Capability expanded, caution collapsed. This is the big one, and the one the phrase is actively ruining. The small, annoying asks — the form, the internal tool, the bit of glue between two systems — used to mean a developer, months, thousands of pounds. So they got filed under "not worth it." That filing cabinet is now mostly full of stuff that's a day's work. The shackles are off; the phrase is being used to keep them on.
Capability expanded, caution expanded. The genuinely new territory. Agents taking actions in your systems. Voice that holds a conversation. Vision on a camera feed. The capability is new, the failure modes are new, and the old caution doesn't map. You need a fresh one. Most teams haven't built it yet.
Most meeting-room disagreements right now are two people arguing across those three categories without realising. One's thinking about data leakage. One's thinking about a form. Neither says which. The phrase floats overhead, looking wise, doing damage.
The test has moved
"Can we build it?" is mostly yes now. A startling amount of yes.
"Should we build it?" is too blunt to be useful. The question the phrase used to smuggle in is harder:
What does this look like in eighteen months?
Who owns it when the person who built it has left. Who notices when it starts drifting. What happens when the model provider deprecates the API, or triples the price, or ships a safety update that changes the output shape. Who gets the call when it's wrong at 11pm on a Sunday.
Operational-sustainability test, not a technical one. And a harder test — can we? you can answer in an afternoon. Who owns this in eighteen months? you mostly can't.
Two ways to get this wrong
Both are common. Both are the same mistake in opposite trousers.
Paralysed by the old logic. Teams still treating a bespoke internal tool as a six-figure decision. A month spent deciding whether to automate a form that's two hours' work. The boring-bit wins sitting in full view while the strategy meeting enters its fourth quarter.

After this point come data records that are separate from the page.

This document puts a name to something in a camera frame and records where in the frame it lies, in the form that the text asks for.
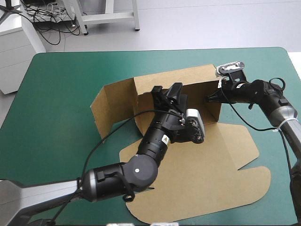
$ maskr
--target green table
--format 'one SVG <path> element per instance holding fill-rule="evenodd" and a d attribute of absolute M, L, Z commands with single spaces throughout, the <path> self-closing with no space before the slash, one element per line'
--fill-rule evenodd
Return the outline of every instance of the green table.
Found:
<path fill-rule="evenodd" d="M 301 81 L 282 48 L 37 54 L 0 130 L 0 178 L 32 185 L 78 177 L 85 157 L 100 139 L 90 104 L 105 84 L 133 76 L 237 60 L 244 61 L 249 81 L 283 77 L 287 83 L 285 96 L 301 110 Z M 269 126 L 258 106 L 251 111 L 244 104 L 235 106 L 254 126 Z M 222 105 L 220 122 L 243 124 L 228 105 Z M 296 222 L 280 135 L 249 131 L 260 157 L 245 168 L 264 165 L 271 170 L 268 193 L 251 205 L 189 218 L 180 221 L 181 224 Z M 118 162 L 119 151 L 140 137 L 135 123 L 129 123 L 114 139 L 98 148 L 89 167 Z M 34 219 L 51 218 L 56 210 L 41 213 Z M 57 220 L 59 224 L 77 225 L 108 222 L 141 224 L 129 213 L 121 197 L 98 203 L 85 200 L 70 203 Z"/>

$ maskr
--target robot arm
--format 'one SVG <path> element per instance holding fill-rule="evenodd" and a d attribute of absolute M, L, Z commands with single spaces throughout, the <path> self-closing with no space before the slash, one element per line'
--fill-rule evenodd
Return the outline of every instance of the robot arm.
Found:
<path fill-rule="evenodd" d="M 270 81 L 255 80 L 248 82 L 243 72 L 243 62 L 233 62 L 216 68 L 220 76 L 219 89 L 207 97 L 209 102 L 248 103 L 249 109 L 258 104 L 273 127 L 280 129 L 297 162 L 292 169 L 291 193 L 297 219 L 301 221 L 301 124 L 297 120 L 297 111 L 283 96 L 285 82 L 280 87 Z"/>
<path fill-rule="evenodd" d="M 182 83 L 175 83 L 167 91 L 161 86 L 153 88 L 155 109 L 171 114 L 155 112 L 137 154 L 129 162 L 91 169 L 83 181 L 29 187 L 9 180 L 0 181 L 0 225 L 26 226 L 32 215 L 66 203 L 78 189 L 80 192 L 71 201 L 83 198 L 95 202 L 119 195 L 124 195 L 126 202 L 133 201 L 134 192 L 147 189 L 155 181 L 169 143 L 204 141 L 200 114 L 196 109 L 187 109 L 187 95 L 181 94 L 181 89 Z M 47 225 L 48 221 L 35 221 L 30 226 Z"/>

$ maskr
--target cable
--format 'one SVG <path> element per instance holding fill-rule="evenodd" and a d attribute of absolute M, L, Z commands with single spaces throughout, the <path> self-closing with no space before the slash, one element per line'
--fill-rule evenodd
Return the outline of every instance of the cable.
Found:
<path fill-rule="evenodd" d="M 226 101 L 228 102 L 228 104 L 231 106 L 231 108 L 233 109 L 233 111 L 238 115 L 238 117 L 245 123 L 247 124 L 249 127 L 251 127 L 252 129 L 256 130 L 256 131 L 268 131 L 268 130 L 273 130 L 276 129 L 275 127 L 271 127 L 271 128 L 266 128 L 266 129 L 258 129 L 254 126 L 252 126 L 250 123 L 248 123 L 238 112 L 237 110 L 233 107 L 233 105 L 231 104 L 231 102 L 229 101 L 229 99 L 226 97 L 226 95 L 224 94 L 224 91 L 222 90 L 222 88 L 220 88 L 222 95 L 224 96 L 224 98 L 226 99 Z"/>
<path fill-rule="evenodd" d="M 28 19 L 28 18 L 27 18 L 26 16 L 24 16 L 23 14 L 21 14 L 21 13 L 15 13 L 15 14 L 19 14 L 20 16 L 22 16 L 22 17 L 24 17 L 26 20 L 28 20 L 33 26 L 35 26 L 35 24 L 34 24 L 33 22 L 31 22 L 30 19 Z M 44 37 L 44 35 L 42 34 L 42 32 L 40 32 L 39 30 L 38 30 L 38 32 L 40 33 L 40 35 L 42 36 L 42 38 L 43 38 L 46 42 L 48 42 L 49 44 L 51 44 L 51 45 L 56 46 L 56 45 L 60 44 L 60 42 L 61 42 L 61 34 L 60 34 L 60 32 L 59 32 L 59 41 L 58 41 L 57 43 L 51 43 L 51 42 L 49 42 L 49 41 Z"/>
<path fill-rule="evenodd" d="M 56 4 L 49 3 L 49 4 L 46 5 L 45 1 L 43 1 L 44 5 L 46 6 L 46 10 L 44 10 L 44 9 L 39 8 L 40 5 L 38 5 L 37 8 L 33 8 L 31 5 L 25 4 L 23 2 L 23 0 L 20 0 L 20 1 L 26 7 L 25 10 L 27 12 L 27 15 L 32 17 L 34 23 L 37 22 L 37 21 L 38 22 L 45 21 L 45 22 L 50 22 L 51 23 L 50 27 L 47 28 L 47 29 L 42 29 L 37 24 L 35 24 L 34 26 L 40 34 L 43 33 L 43 32 L 50 31 L 50 30 L 54 30 L 54 31 L 59 32 L 59 36 L 61 35 L 60 33 L 72 33 L 73 35 L 76 35 L 76 36 L 80 35 L 80 29 L 79 29 L 80 26 L 75 23 L 75 20 L 73 20 L 73 23 L 76 25 L 76 28 L 74 30 L 71 30 L 68 27 L 68 25 L 66 24 L 66 22 L 64 21 L 64 18 L 66 16 L 71 18 L 65 7 L 58 6 L 57 3 Z M 50 18 L 50 21 L 43 18 L 43 16 L 48 16 Z M 62 22 L 68 31 L 61 31 L 59 28 L 56 29 L 52 26 L 53 23 L 56 24 L 56 23 L 59 23 L 59 22 Z"/>
<path fill-rule="evenodd" d="M 72 200 L 72 198 L 81 191 L 80 187 L 83 185 L 84 182 L 84 175 L 86 173 L 86 169 L 87 169 L 87 165 L 89 163 L 89 160 L 92 156 L 92 154 L 96 151 L 96 149 L 109 137 L 111 136 L 113 133 L 115 133 L 118 129 L 120 129 L 121 127 L 123 127 L 125 124 L 127 124 L 129 121 L 131 121 L 133 118 L 137 117 L 138 115 L 144 114 L 144 113 L 150 113 L 150 112 L 157 112 L 157 113 L 165 113 L 165 114 L 170 114 L 170 115 L 174 115 L 179 117 L 180 119 L 182 118 L 181 115 L 173 113 L 173 112 L 167 112 L 167 111 L 161 111 L 161 110 L 146 110 L 146 111 L 142 111 L 139 112 L 137 114 L 134 114 L 132 117 L 130 117 L 129 119 L 125 120 L 123 123 L 121 123 L 119 126 L 117 126 L 115 129 L 113 129 L 108 135 L 106 135 L 103 139 L 101 139 L 96 145 L 95 147 L 90 151 L 89 155 L 86 158 L 84 167 L 83 167 L 83 171 L 81 174 L 81 179 L 80 179 L 80 184 L 78 186 L 78 189 L 70 196 L 70 198 L 60 207 L 60 209 L 58 210 L 58 212 L 53 216 L 53 218 L 48 222 L 48 225 L 52 225 L 55 223 L 56 218 L 60 215 L 60 213 L 63 211 L 63 209 L 67 206 L 67 204 Z"/>

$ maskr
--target white zip tie
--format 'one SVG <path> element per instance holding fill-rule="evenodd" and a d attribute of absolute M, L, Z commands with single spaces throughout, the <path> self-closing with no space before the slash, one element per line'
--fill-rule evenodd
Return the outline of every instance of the white zip tie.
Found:
<path fill-rule="evenodd" d="M 281 131 L 281 127 L 283 126 L 284 123 L 286 123 L 287 121 L 291 121 L 291 120 L 296 120 L 296 121 L 299 121 L 298 119 L 296 118 L 287 118 L 287 119 L 284 119 L 282 121 L 282 123 L 280 123 L 280 125 L 277 127 L 277 129 L 274 129 L 273 132 L 279 132 L 279 130 Z"/>
<path fill-rule="evenodd" d="M 218 85 L 217 85 L 217 88 L 218 88 L 218 89 L 222 87 L 222 80 L 223 80 L 224 78 L 226 78 L 226 77 L 227 77 L 227 76 L 220 76 L 220 79 L 219 79 Z"/>

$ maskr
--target unfolded cardboard
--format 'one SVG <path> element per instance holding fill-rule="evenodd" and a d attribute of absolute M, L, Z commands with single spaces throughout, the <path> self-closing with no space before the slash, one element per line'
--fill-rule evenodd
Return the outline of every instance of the unfolded cardboard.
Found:
<path fill-rule="evenodd" d="M 130 212 L 146 223 L 172 222 L 262 198 L 270 185 L 269 169 L 239 170 L 259 156 L 248 130 L 218 123 L 221 104 L 204 101 L 217 87 L 213 65 L 139 76 L 104 86 L 91 105 L 100 135 L 107 135 L 115 122 L 153 109 L 150 94 L 153 86 L 167 89 L 175 82 L 183 83 L 182 93 L 188 95 L 189 108 L 200 111 L 206 129 L 205 141 L 199 145 L 192 142 L 170 145 L 151 185 L 154 189 L 137 194 L 127 204 Z M 142 134 L 152 117 L 153 113 L 136 117 Z M 138 144 L 139 141 L 123 149 L 120 160 L 127 162 L 135 155 Z"/>

Emboldened by the new logic. "We can!" is a feeling, not a plan. These are the projects that work beautifully for six months and then quietly become the thing nobody wants to touch. Built by someone who's moved on. Running against a model that's been superseded. No dashboards, no owner, no exit. A liability in a cardigan.
Both look like decisions. Both are reflexes with a straight face.
What to say instead
Three questions. Say them out loud about whatever's on the table:
- Would we still be glad we built this in eighteen months?
- Who owns it when I'm on holiday and it's wrong?
- What's the exit if the vendor under it changes the rules?
If any answer is "we don't know" — and honestly, it usually is — the "should we?" is "not yet." Not "no." Not forever. Just not yet, because we haven't worked this bit out.
That's the thing the old phrase was doing for us, quietly, and isn't any more. It made us ask the harder question without having to name it. Can we? is cheap enough now that the hard question has to be on the agenda in its own right. You can't smuggle it in the back any more.
A note on our own bias
We build this kind of thing for a living. Read the rest accordingly.
That said — the three questions above aren't marketing ones. They're the ones that separate a project that keeps working from one that quietly becomes a liability. If you've got an internal team that can genuinely hold them over an eighteen-month horizon, go. Build it yourselves. That's a real answer.
If you haven't, this is one of the moves where the cost of going solo tends to show up two quarters in, not on day one. It almost never arrives as "we couldn't build it." It arrives as "we built it and now nobody's quite sure who's looking after it" — which is a different problem, and a much more expensive one to unwind. The shape of the work that holds those questions is here. Worth a look either way.
Close
The rule hasn't been retired. It's been sharpened.
"Just because you can, doesn't mean you should" still holds. What's moved is which side of the line most ideas actually sit on now. Twenty years ago most things landed on the "don't" side, because the cost was real, the upside was speculative, and the reversal path was expensive. Now most of what lands on a normal team's desk is on the "yes, but work out who owns it" side.
The brake isn't broken. It just needs the question underneath it put back on.